1
votes

I am running flink from within eclipse where necessary jars have been fetched by Maven. My machine has a processor with eight cores and the streaming application I have to write reads lines from its input and calculates some statistics.

When I run the program on my machine, I expected flink to use all the cores of the CPU as well-threaded code. However, when I watch the cores, I see that only one core is being used. I tried many things and left in the following code my last try, i.e. setting the parallelism of the environment.
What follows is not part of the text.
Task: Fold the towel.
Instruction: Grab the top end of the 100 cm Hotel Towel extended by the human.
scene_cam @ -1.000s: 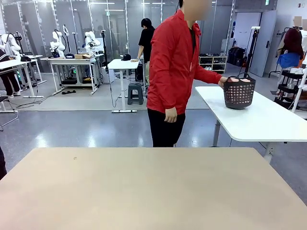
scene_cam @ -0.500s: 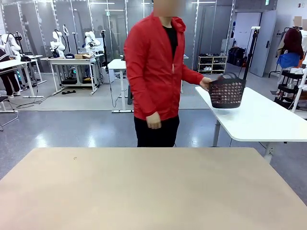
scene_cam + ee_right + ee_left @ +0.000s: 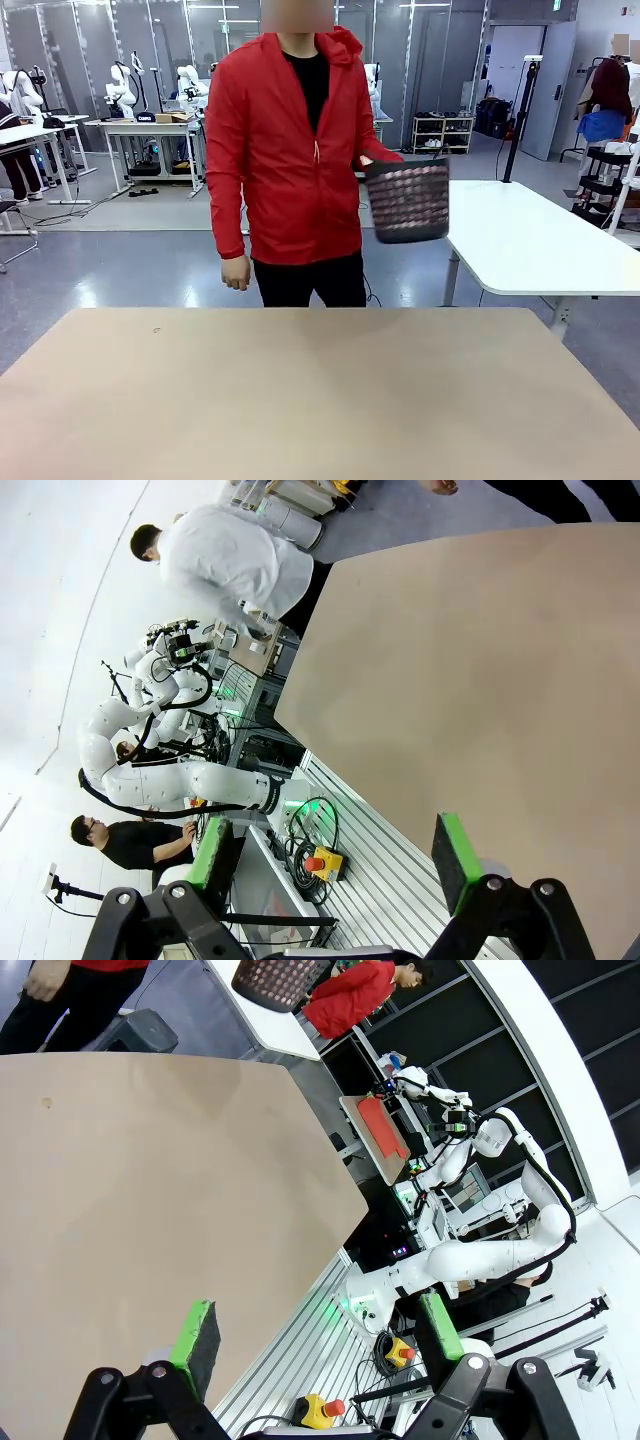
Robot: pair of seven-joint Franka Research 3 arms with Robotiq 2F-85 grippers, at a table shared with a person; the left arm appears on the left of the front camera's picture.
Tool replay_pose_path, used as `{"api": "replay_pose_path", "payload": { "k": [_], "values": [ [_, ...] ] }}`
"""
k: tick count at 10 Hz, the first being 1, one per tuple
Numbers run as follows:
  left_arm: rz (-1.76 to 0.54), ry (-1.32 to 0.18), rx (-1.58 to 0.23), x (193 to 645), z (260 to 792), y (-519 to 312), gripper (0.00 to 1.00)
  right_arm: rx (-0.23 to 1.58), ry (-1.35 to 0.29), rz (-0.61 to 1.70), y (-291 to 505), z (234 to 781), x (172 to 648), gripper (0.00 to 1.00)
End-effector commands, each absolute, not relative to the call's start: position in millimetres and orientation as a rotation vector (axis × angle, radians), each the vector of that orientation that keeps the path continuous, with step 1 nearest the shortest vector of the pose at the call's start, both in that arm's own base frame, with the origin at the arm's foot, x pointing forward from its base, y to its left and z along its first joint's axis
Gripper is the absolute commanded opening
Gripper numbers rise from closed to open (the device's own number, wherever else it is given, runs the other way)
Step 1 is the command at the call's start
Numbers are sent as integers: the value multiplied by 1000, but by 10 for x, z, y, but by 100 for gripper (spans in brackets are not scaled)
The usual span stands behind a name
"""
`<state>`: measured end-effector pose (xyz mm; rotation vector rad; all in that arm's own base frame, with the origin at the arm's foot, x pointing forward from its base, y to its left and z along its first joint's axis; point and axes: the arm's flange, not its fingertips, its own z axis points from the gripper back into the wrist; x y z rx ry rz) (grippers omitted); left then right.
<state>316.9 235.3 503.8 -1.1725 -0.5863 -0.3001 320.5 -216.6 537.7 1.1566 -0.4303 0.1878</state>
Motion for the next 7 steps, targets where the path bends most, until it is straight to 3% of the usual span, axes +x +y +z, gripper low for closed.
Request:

I also tried to set it for the stream alone and so on.

public class SemSeMi {


    public static void main(String[] args) throws Exception {
        System.out.println("Starting Main!");

        System.out.println(org.apache.flink.core.fs.local.LocalFileSystem
                .getLocalFileSystem().getWorkingDirectory());

        StreamExecutionEnvironment env = StreamExecutionEnvironment
                .getExecutionEnvironment();

        env.setParallelism(8);

        env.socketTextStream("localhost", 9999).flatMap(new SplitterX());

        env.execute("Something");       
    }

    public static class SplitterX implements
            FlatMapFunction<String, Tuple2<String, Integer>> {
        @Override
        public void flatMap(String sentence,
                Collector<Tuple2<String, Integer>> out) throws Exception {
            // Do Nothing!

        }
    }
} 

I fed the programm with data using netcat:

 nc -lk 9999 < fileName

The question is how to make the program scale locally and use all available cores?

1

1 Answers

2
votes

You don't have to specify the degree of parallelism explicitly. Jobs which are run with the default setting will set the parallelism automatically to the number of available cores.
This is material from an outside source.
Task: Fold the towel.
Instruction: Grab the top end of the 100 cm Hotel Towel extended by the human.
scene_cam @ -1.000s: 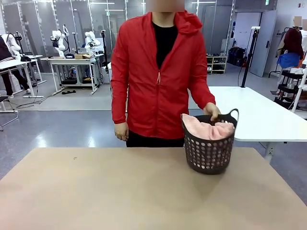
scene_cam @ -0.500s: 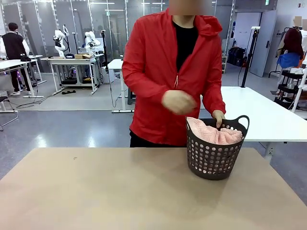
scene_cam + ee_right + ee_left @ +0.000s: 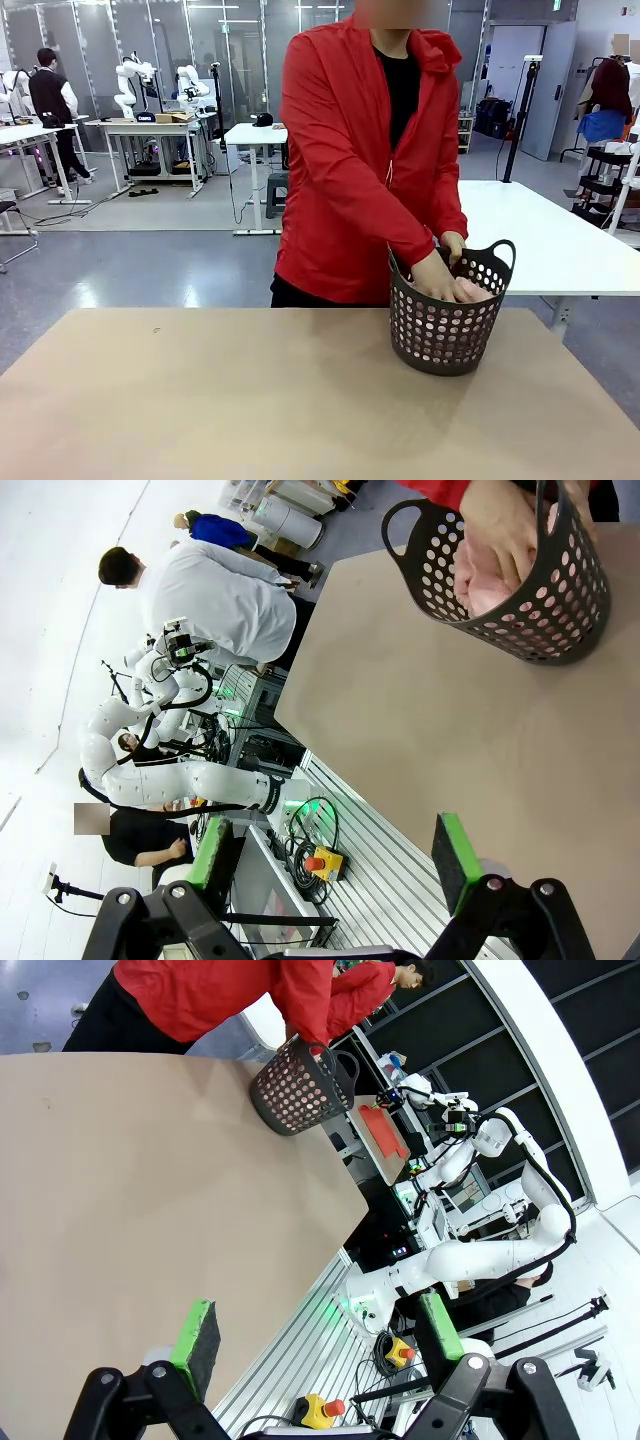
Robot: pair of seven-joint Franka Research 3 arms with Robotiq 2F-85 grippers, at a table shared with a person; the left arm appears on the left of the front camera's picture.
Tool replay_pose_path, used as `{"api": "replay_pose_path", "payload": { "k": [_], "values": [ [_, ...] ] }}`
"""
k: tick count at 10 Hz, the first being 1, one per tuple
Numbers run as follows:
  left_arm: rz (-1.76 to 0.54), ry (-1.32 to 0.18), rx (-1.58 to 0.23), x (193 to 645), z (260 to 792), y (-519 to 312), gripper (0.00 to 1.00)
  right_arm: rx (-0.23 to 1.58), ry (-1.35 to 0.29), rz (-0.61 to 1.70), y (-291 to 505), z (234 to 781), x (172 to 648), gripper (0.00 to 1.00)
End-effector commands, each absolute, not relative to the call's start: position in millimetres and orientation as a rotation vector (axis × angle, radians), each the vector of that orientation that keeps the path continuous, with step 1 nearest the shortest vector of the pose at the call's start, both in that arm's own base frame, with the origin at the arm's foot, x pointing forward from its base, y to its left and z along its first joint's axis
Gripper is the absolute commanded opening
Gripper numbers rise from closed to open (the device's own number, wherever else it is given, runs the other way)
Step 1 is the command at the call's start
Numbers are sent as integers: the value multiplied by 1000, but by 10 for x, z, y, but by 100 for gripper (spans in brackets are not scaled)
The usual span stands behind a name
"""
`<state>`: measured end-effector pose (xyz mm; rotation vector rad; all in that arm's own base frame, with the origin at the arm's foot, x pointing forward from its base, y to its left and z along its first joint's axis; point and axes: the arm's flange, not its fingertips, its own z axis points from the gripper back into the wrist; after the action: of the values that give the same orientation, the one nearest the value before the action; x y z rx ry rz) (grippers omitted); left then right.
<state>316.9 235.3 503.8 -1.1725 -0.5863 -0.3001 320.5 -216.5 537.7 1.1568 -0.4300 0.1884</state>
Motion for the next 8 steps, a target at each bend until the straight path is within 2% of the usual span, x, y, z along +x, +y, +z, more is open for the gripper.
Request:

In your case, the source will be run with parallelism of 1 since reading from a socket cannot be distributed. However, for the flatMap operation the system will instantiate 8 instances. If you turn on logging, then you will also see it. Now the input data is distributed to the flatMap tasks in a round-robin fashion. Each of the flatMap tasks is executed by an individual thread.
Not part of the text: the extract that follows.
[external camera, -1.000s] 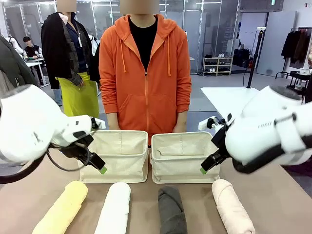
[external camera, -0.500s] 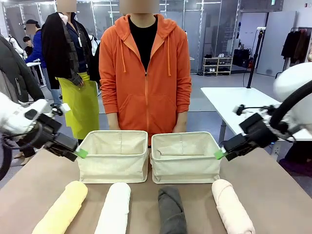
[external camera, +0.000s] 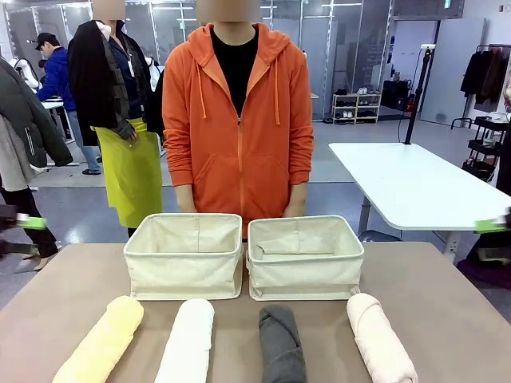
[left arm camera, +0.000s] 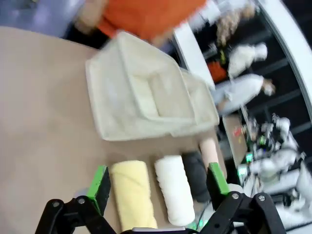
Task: Divide the towels into two baskets.
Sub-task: Pick up one hotel-folded towel and place it in the Fabric basket indicated by the person.
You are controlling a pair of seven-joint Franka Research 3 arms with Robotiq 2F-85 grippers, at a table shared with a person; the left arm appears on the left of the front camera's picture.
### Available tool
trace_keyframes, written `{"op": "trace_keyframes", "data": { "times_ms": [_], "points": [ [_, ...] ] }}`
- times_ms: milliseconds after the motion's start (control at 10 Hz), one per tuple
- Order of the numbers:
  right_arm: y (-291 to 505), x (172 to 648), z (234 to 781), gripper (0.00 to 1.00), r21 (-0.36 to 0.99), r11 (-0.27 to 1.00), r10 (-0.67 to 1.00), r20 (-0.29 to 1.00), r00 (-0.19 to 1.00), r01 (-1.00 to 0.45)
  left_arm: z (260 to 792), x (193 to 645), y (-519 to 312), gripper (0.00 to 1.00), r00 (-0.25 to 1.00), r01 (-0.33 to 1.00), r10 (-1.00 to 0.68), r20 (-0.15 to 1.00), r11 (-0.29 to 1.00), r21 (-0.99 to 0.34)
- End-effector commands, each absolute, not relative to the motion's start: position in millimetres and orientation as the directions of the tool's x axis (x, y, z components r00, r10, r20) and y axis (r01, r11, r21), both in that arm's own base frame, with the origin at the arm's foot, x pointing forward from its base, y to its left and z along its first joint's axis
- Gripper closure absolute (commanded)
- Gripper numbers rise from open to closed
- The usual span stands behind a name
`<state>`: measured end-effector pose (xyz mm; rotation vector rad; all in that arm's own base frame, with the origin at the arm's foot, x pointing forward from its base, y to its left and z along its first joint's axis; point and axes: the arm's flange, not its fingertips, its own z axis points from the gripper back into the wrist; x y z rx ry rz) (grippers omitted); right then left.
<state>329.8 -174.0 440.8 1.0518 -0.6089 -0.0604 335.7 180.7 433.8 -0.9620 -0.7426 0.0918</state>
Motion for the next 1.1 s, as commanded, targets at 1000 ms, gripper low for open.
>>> {"op": "trace_keyframes", "data": {
  "times_ms": [1000],
  "points": [
    [-252,274,440,0.0,0.846,0.521,-0.549,0.435,0.714,-0.114,420,245,283,0.0,0.592,0.075,0.627,0.506,0.582,-0.809]
  ]
}}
I would suspect that the reason why you only see load on a single core is because the SplitterX does not do any work. Try the following code which counts the number of characters in each String and then prints the result to the console:

public static void main(String[] args) throws Exception {
    System.out.println("Starting Main!");

    System.out.println(org.apache.flink.core.fs.local.LocalFileSystem
        .getLocalFileSystem().getWorkingDirectory());

    StreamExecutionEnvironment env = StreamExecutionEnvironment
        .getExecutionEnvironment();

    env.socketTextStream("localhost", 9999).flatMap(new SplitterX()).print();

    env.execute("Something");
}

public static class SplitterX implements
    FlatMapFunction<String, Tuple2<String, Integer>> {
    @Override
    public void flatMap(String sentence,
                        Collector<Tuple2<String, Integer>> out) throws Exception {
        out.collect(Tuple2.of(sentence, sentence.length()));

    }
}

The numbers at the start of each line tell you which task printed the result.